Vivekananda became culturally ambidextrous, gaining a facility with the English language that would impress Westerners with his fluency, literary reference, and endless wordplay. His experience also turned him into an unwilling expert in comparative religion: when he went to the West, he knew the Gospels as well as did many a Christian. This knowledge certainly empowered him in debate and dazzled his audiences; and yet, we can only imagine how the mounting pressure of this internal dialogue may have contributed at moments to resentment. His grasp of English literature contributed to his aura of intellectual refinement among his Western acolytes, but also underscored the power of British cultural hegemony. Of equal significance, however, was Brahmoism, a reform movement that shaped some of the greatest figures in the Bengali elite, and which had generated its own variation of “Hindu Universalism.”

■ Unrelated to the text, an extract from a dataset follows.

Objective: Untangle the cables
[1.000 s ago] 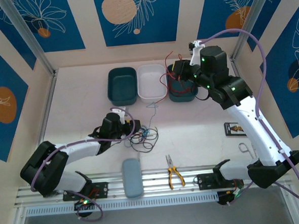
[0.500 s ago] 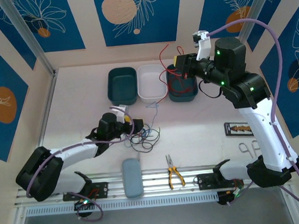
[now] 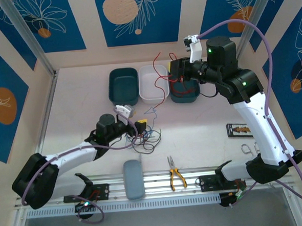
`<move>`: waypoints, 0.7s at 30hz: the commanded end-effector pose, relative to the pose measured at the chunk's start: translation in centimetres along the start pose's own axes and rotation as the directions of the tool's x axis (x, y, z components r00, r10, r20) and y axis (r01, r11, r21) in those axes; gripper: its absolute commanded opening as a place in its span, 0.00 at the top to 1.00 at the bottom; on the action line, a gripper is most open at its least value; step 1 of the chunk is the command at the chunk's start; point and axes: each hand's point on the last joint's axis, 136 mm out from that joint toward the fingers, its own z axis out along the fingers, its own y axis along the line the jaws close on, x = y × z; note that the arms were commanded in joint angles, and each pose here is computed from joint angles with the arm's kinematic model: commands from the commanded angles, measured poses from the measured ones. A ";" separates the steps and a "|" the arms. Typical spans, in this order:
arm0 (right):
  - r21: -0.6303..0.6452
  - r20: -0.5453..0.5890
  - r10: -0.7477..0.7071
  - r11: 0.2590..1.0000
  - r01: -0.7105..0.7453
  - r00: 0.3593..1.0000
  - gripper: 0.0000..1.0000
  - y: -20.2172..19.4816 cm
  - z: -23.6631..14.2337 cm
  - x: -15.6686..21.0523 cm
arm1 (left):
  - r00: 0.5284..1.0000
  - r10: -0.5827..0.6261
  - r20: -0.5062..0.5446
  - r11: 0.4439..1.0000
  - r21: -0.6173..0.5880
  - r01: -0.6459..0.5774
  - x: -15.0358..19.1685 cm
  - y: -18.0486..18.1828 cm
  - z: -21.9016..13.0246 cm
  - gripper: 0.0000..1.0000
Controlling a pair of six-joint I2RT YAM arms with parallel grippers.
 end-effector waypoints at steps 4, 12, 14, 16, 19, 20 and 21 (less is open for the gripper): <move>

By the time he met Ramakrishna in 1881, Vivekananda was the outspoken product of three generations of Brahmo ideas and spiritual questioning. However, its early founders had so stripped Brahmoism of much Hindu thought and practice that opponents did not regard it as Hinduism at all. Certainly, Brahmoism abandoned caste, but it also dispensed with the images and Puranic talesthat were integral to popular worship, and therefore retained an intellectual and exclusive aura. Roy’s vision of Hindu Universalism was one of “subtraction,” a means of disposing of what was “false” and “superfluous”; hence his Religious Universalism (1829) drew mainly on Hindu examples.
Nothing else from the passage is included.